• _WHAT YOU HAVE TO DO_
Look through the lines below and extract any with the word "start".

BEGIN

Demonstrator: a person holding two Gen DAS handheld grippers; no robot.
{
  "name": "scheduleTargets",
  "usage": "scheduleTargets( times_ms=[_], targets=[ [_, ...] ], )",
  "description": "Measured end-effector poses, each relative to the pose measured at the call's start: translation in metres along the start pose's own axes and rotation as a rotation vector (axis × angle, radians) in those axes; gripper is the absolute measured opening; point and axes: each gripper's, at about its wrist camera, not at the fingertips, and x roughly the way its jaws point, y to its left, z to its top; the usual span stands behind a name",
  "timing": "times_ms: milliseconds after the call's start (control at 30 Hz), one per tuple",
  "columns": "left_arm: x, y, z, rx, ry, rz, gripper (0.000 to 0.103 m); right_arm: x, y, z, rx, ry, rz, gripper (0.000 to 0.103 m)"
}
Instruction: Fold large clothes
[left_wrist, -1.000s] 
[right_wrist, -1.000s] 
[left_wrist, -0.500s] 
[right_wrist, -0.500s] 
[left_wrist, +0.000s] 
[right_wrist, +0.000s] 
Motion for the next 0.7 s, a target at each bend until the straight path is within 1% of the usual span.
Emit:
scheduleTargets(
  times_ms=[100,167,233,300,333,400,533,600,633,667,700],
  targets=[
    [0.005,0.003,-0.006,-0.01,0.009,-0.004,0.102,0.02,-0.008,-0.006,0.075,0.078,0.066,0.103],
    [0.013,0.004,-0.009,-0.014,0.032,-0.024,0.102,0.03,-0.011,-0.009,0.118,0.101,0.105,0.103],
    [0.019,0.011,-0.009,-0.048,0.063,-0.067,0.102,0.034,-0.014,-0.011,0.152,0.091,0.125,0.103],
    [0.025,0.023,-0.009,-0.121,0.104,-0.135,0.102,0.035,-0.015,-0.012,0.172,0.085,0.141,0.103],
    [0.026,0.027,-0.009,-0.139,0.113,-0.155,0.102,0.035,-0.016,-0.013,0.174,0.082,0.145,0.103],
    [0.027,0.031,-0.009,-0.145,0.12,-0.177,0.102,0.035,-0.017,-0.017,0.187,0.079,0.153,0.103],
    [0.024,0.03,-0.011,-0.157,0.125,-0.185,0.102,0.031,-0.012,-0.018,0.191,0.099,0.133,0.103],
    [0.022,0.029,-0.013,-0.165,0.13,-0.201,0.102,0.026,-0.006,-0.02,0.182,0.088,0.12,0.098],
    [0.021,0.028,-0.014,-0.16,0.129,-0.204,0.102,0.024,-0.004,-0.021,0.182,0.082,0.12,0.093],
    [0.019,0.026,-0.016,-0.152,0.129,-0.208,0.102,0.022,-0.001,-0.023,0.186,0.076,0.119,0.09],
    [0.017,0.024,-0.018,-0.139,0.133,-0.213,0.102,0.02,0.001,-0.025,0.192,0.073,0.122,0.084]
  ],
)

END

• _RESPONSE TO THE TASK_
  "description": "Measured end-effector poses, each relative to the pose measured at the call's start: translation in metres along the start pose's own axes and rotation as a rotation vector (axis × angle, radians) in those axes; gripper is the absolute measured opening; point and axes: each gripper's, at about its wrist camera, not at the fingertips, and x roughly the way its jaws point, y to its left, z to its top; the usual span stands behind a name",
  "timing": "times_ms: milliseconds after the call's start (control at 30 Hz), one per tuple",

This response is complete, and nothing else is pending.